Would you repeat the whole listing exactly, pictures excluded?

Exercise data: Begin

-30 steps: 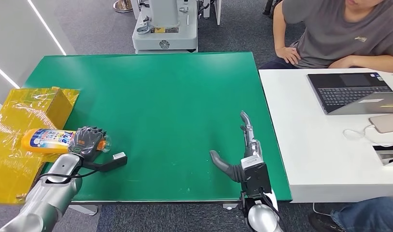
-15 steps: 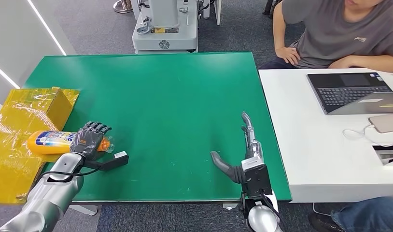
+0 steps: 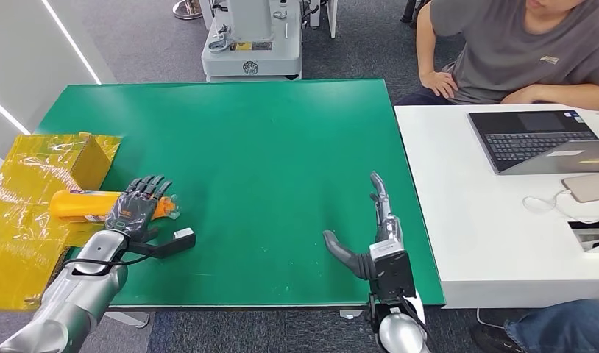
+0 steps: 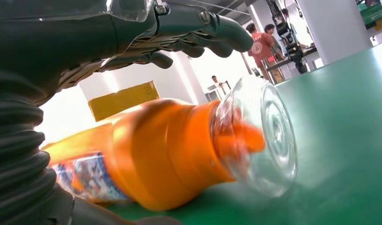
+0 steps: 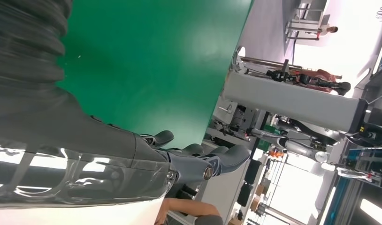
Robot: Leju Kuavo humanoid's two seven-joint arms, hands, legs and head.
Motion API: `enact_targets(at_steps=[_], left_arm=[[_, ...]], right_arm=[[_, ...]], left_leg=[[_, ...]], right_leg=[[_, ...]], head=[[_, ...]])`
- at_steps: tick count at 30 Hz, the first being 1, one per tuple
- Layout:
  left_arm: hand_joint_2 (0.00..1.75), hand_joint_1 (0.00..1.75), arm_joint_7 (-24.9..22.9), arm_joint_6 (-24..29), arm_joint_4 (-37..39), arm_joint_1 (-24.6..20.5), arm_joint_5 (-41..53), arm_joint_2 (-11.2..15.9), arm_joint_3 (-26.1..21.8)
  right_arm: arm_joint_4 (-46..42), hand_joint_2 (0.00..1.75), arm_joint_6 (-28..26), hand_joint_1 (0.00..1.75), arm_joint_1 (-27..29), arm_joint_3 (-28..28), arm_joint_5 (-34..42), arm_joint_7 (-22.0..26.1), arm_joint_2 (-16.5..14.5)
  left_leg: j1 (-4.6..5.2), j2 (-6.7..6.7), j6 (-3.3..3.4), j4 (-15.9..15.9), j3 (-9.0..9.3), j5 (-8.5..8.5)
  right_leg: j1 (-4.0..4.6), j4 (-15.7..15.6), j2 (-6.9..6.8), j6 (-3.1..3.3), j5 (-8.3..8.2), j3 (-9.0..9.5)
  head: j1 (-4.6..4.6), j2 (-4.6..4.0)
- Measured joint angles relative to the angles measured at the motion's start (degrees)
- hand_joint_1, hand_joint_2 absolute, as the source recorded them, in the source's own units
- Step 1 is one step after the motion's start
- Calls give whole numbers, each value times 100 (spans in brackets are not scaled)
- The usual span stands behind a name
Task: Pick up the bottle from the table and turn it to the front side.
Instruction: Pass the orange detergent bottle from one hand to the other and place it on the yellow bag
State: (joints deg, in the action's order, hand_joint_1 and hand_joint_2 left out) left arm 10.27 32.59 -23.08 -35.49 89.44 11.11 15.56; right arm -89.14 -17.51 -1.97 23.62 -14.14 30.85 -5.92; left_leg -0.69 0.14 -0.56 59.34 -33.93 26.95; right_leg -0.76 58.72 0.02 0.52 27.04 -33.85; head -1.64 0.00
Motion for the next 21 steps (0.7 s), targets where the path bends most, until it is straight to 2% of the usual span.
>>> enact_targets(at_steps=[6, 10, 15, 19, 21], left_arm=[[175, 0, 49, 525, -85, 47, -92, 16, -49], [175, 0, 384, 694, -737, 309, -464, 13, -281], [175, 0, 1363, 752, -2355, 891, -1286, -219, -966], [175, 0, 2583, 758, -3680, 1324, -2372, -654, -1642], [175, 0, 2853, 760, -4368, 1548, -3116, -874, -1851]], right_arm=[[-76, 175, -62, 0, 79, -81, -46, -33, 0], [-141, 175, -103, 0, 155, -112, -69, -54, 0], [-237, 175, -172, 0, 254, -143, -75, -74, 0], [-317, 175, -240, 0, 342, -150, -85, -86, 0], [-348, 175, -280, 0, 374, -151, -87, -89, 0]], left_leg=[[0, 0, 0, 0, 0, 0], [1, 1, 0, 0, 0, 0], [2, 1, -1, 0, -2, 2], [3, 3, 0, 1, -4, 3], [3, 5, 1, 1, -4, 4]], right_leg=[[0, 0, 0, 0, 0, 0], [0, 0, 1, 0, 0, -2], [-1, -1, 2, -1, 1, -4], [-2, -3, 3, -2, 2, -4], [-2, -4, 3, -2, 2, -4]], head=[[1, 0], [0, 0], [0, 0], [1, 0], [1, 0]])
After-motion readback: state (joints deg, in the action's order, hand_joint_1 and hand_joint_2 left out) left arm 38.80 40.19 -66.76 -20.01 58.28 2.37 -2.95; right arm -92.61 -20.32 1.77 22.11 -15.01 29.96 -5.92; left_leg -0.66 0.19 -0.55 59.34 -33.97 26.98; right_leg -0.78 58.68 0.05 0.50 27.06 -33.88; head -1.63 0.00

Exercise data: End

Task result:
-30 steps: 
-15 steps: 
+0 steps: 
+0 steps: 
+0 steps: 
Robot: Leju Kuavo humanoid's two seven-joint arms, hands, legs and head.
Motion API: `enact_targets(at_steps=[_], left_arm=[[_, ...]], right_arm=[[_, ...]], left_leg=[[_, ...]], right_leg=[[_, ...]], head=[[_, ...]])`
- at_steps: tick count at 30 Hz, the first being 1, one per tuple
- Layout:
  left_arm: hand_joint_2 (0.00..1.75), hand_joint_1 (0.00..1.75), arm_joint_7 (-24.9..22.9), arm_joint_6 (-24..29), arm_joint_4 (-37..39), arm_joint_1 (-24.6..20.5), arm_joint_5 (-41..53), arm_joint_2 (-11.2..15.9), arm_joint_3 (-26.1..21.8)
  right_arm: arm_joint_4 (-46..42), hand_joint_2 (0.00..1.75), arm_joint_6 (-28..26), hand_joint_1 (0.00..1.75), arm_joint_1 (-27..29), arm_joint_3 (-28..28), arm_joint_5 (-34..42), arm_joint_7 (-22.0..26.1), arm_joint_2 (-16.5..14.5)
  left_leg: j1 (-4.6..5.2), j2 (-6.7..6.7), j6 (-3.3..3.4), j4 (-15.9..15.9), j3 (-9.0..9.3), j5 (-8.5..8.5)
  right_leg: j1 (-4.0..4.6), j4 (-15.7..15.6), j2 (-6.9..6.8), j6 (-3.1..3.3), j5 (-8.3..8.2), j3 (-9.0..9.5)
  head: j1 (-4.6..4.6), j2 (-4.6..4.0)
- Measured joint angles relative to the angles measured at the motion's start (degrees)
- hand_joint_1, hand_joint_2 absolute, as the source recorded them, in the source's own units
- Step 1 is one step after the motion's start
- Calls give whole numbers, each value times 100 (spans in brackets are not scaled)
- The usual span stands behind a name
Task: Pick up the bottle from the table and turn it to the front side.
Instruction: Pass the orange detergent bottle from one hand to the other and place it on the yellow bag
State: (joints deg, in the action's order, hand_joint_1 and hand_joint_2 left out) left arm 10.27 32.59 -23.08 -35.49 89.44 11.11 15.56; right arm -89.14 -17.51 -1.97 23.62 -14.14 30.85 -5.92; left_leg -0.69 0.14 -0.56 59.34 -33.93 26.95; right_leg -0.76 58.72 0.02 0.52 27.04 -33.85; head -1.64 0.00
Motion for the next 21 steps (0.7 s), targets where the path bends most, until it is straight to 2% of the usual span.
>>> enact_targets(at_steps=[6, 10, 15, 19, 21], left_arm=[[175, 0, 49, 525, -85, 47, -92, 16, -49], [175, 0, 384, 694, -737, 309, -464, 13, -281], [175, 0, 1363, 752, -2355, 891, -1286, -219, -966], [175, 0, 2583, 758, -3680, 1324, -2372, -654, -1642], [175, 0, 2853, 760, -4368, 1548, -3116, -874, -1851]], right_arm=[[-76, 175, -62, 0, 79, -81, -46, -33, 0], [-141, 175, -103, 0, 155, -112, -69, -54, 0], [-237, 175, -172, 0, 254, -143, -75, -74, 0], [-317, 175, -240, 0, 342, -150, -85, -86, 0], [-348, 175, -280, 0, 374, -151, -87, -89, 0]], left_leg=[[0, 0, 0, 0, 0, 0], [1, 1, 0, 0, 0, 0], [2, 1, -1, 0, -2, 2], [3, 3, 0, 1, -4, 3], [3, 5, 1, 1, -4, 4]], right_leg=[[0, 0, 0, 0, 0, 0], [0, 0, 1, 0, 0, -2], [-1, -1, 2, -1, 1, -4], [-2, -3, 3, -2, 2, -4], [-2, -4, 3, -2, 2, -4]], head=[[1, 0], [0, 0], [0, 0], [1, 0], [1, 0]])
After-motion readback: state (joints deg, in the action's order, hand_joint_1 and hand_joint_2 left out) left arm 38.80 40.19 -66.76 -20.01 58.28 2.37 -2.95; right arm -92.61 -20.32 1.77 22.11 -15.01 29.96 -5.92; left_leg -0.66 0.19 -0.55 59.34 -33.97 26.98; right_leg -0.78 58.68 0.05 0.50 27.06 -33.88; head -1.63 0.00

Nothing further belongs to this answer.